Start of Data for processing
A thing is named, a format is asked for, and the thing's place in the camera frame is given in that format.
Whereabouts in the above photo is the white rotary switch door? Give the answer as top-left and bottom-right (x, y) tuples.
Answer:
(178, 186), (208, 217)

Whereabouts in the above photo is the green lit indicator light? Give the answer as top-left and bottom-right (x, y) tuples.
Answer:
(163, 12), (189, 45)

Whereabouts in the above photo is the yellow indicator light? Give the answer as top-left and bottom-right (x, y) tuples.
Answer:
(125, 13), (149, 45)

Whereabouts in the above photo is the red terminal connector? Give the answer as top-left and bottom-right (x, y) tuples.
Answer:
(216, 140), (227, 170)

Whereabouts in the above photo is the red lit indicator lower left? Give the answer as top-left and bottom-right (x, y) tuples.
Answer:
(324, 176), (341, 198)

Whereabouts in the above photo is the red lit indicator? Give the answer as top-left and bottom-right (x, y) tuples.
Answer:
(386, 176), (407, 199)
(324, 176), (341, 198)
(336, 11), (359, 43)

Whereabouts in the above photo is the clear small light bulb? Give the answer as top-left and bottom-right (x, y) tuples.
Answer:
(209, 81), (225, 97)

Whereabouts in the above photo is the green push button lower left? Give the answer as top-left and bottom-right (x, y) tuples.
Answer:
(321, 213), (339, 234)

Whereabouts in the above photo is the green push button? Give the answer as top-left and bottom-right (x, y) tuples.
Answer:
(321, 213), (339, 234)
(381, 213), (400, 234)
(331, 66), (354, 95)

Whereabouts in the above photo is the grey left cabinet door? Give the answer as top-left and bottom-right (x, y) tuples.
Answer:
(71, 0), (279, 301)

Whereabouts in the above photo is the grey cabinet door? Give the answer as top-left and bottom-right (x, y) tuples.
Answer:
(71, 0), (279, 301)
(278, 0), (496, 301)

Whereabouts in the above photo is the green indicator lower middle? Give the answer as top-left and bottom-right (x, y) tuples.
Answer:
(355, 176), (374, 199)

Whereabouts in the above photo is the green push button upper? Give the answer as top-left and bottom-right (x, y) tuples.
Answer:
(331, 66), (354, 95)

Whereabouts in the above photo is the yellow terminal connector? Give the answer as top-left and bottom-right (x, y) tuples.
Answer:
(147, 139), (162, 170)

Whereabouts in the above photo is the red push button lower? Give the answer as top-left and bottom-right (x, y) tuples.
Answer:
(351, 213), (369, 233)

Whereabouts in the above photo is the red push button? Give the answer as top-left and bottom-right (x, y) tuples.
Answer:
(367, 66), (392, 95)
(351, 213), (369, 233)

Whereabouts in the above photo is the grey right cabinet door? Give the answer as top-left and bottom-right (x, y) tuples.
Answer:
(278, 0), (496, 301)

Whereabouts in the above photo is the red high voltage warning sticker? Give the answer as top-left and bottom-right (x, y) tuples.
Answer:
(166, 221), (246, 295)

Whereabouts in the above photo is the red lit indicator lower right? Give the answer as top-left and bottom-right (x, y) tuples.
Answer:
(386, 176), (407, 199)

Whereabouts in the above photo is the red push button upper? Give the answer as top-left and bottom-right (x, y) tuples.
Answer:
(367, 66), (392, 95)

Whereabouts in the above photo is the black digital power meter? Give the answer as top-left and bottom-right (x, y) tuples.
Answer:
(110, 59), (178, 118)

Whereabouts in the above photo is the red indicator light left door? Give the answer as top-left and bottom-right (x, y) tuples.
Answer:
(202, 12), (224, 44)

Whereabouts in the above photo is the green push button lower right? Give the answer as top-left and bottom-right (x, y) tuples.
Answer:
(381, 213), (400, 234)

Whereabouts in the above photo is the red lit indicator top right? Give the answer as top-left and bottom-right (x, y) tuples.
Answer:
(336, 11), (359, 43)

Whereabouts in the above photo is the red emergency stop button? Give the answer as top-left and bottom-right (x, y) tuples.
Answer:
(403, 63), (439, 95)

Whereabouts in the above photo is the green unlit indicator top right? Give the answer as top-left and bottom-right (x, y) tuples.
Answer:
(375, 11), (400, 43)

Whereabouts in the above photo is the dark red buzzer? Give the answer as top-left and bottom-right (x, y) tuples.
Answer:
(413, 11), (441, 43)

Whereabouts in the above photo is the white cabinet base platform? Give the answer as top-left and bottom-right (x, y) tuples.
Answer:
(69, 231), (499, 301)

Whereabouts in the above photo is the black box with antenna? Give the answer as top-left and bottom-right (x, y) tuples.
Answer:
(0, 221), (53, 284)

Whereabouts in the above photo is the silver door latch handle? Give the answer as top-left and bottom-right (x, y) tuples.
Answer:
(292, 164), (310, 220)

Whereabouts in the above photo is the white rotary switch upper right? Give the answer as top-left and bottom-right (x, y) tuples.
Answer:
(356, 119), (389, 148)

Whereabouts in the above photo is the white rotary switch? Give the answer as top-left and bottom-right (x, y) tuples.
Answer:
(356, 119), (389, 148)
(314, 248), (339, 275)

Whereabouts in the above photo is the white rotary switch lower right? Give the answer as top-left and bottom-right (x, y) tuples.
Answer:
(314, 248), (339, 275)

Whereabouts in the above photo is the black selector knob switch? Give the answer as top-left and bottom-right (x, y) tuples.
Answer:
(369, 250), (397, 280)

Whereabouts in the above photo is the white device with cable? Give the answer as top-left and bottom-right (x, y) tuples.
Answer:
End of Data for processing
## Exercise requirements
Please output the material above exactly as it reads.

## Response to this task
A thing is named, a format is asked for, and the thing's place in the camera frame is given in that format.
Whereabouts in the above photo is the white rotary switch door? Give the answer as top-left and bottom-right (x, y) tuples.
Answer:
(178, 186), (208, 217)

Whereabouts in the above photo is the green lit indicator light? Give the answer as top-left and bottom-right (x, y) tuples.
Answer:
(163, 12), (189, 45)

Whereabouts in the above photo is the yellow indicator light? Give the answer as top-left and bottom-right (x, y) tuples.
Answer:
(125, 13), (149, 45)

Whereabouts in the above photo is the red terminal connector? Give the answer as top-left and bottom-right (x, y) tuples.
Answer:
(216, 140), (227, 170)

Whereabouts in the above photo is the red lit indicator lower left? Give the answer as top-left and bottom-right (x, y) tuples.
Answer:
(324, 176), (341, 198)

Whereabouts in the above photo is the red lit indicator? Give the answer as top-left and bottom-right (x, y) tuples.
Answer:
(386, 176), (407, 199)
(324, 176), (341, 198)
(336, 11), (359, 43)

Whereabouts in the above photo is the clear small light bulb? Give the answer as top-left and bottom-right (x, y) tuples.
Answer:
(209, 81), (225, 97)

Whereabouts in the above photo is the green push button lower left? Give the answer as top-left and bottom-right (x, y) tuples.
Answer:
(321, 213), (339, 234)

Whereabouts in the above photo is the green push button? Give the answer as top-left and bottom-right (x, y) tuples.
Answer:
(321, 213), (339, 234)
(381, 213), (400, 234)
(331, 66), (354, 95)

Whereabouts in the above photo is the grey left cabinet door? Give the answer as top-left and bottom-right (x, y) tuples.
Answer:
(71, 0), (279, 301)

Whereabouts in the above photo is the grey cabinet door? Give the answer as top-left and bottom-right (x, y) tuples.
Answer:
(71, 0), (279, 301)
(278, 0), (496, 301)

Whereabouts in the above photo is the green indicator lower middle? Give the answer as top-left and bottom-right (x, y) tuples.
Answer:
(355, 176), (374, 199)

Whereabouts in the above photo is the green push button upper? Give the answer as top-left and bottom-right (x, y) tuples.
Answer:
(331, 66), (354, 95)

Whereabouts in the above photo is the yellow terminal connector? Give the answer as top-left and bottom-right (x, y) tuples.
Answer:
(147, 139), (162, 170)

Whereabouts in the above photo is the red push button lower? Give the answer as top-left and bottom-right (x, y) tuples.
Answer:
(351, 213), (369, 233)

Whereabouts in the above photo is the red push button? Give the answer as top-left and bottom-right (x, y) tuples.
Answer:
(367, 66), (392, 95)
(351, 213), (369, 233)

Whereabouts in the above photo is the grey right cabinet door? Give the answer as top-left and bottom-right (x, y) tuples.
Answer:
(278, 0), (496, 301)

Whereabouts in the above photo is the red high voltage warning sticker? Give the answer as top-left and bottom-right (x, y) tuples.
Answer:
(166, 221), (246, 295)

Whereabouts in the above photo is the red lit indicator lower right? Give the answer as top-left and bottom-right (x, y) tuples.
Answer:
(386, 176), (407, 199)

Whereabouts in the above photo is the red push button upper? Give the answer as top-left and bottom-right (x, y) tuples.
Answer:
(367, 66), (392, 95)

Whereabouts in the above photo is the black digital power meter? Give the answer as top-left and bottom-right (x, y) tuples.
Answer:
(110, 59), (178, 118)

Whereabouts in the above photo is the red indicator light left door? Give the answer as top-left and bottom-right (x, y) tuples.
Answer:
(202, 12), (224, 44)

Whereabouts in the above photo is the green push button lower right? Give the answer as top-left and bottom-right (x, y) tuples.
Answer:
(381, 213), (400, 234)

Whereabouts in the above photo is the red lit indicator top right? Give the answer as top-left and bottom-right (x, y) tuples.
Answer:
(336, 11), (359, 43)

Whereabouts in the above photo is the red emergency stop button? Give the answer as top-left and bottom-right (x, y) tuples.
Answer:
(403, 63), (439, 95)

Whereabouts in the above photo is the green unlit indicator top right? Give the answer as top-left and bottom-right (x, y) tuples.
Answer:
(375, 11), (400, 43)

Whereabouts in the above photo is the dark red buzzer? Give the answer as top-left and bottom-right (x, y) tuples.
Answer:
(413, 11), (441, 43)

Whereabouts in the above photo is the white cabinet base platform? Give the answer as top-left and bottom-right (x, y) tuples.
Answer:
(69, 231), (499, 301)

Whereabouts in the above photo is the black box with antenna? Give the answer as top-left and bottom-right (x, y) tuples.
Answer:
(0, 221), (53, 284)

Whereabouts in the above photo is the silver door latch handle? Give the answer as top-left and bottom-right (x, y) tuples.
Answer:
(292, 164), (310, 220)

Whereabouts in the above photo is the white rotary switch upper right? Give the answer as top-left and bottom-right (x, y) tuples.
Answer:
(356, 119), (389, 148)

Whereabouts in the above photo is the white rotary switch? Give the answer as top-left and bottom-right (x, y) tuples.
Answer:
(356, 119), (389, 148)
(314, 248), (339, 275)

Whereabouts in the above photo is the white rotary switch lower right? Give the answer as top-left and bottom-right (x, y) tuples.
Answer:
(314, 248), (339, 275)

Whereabouts in the above photo is the black selector knob switch? Give the answer as top-left and bottom-right (x, y) tuples.
Answer:
(369, 250), (397, 280)

Whereabouts in the above photo is the white device with cable? Give the answer as top-left and bottom-right (x, y) tuples.
Answer:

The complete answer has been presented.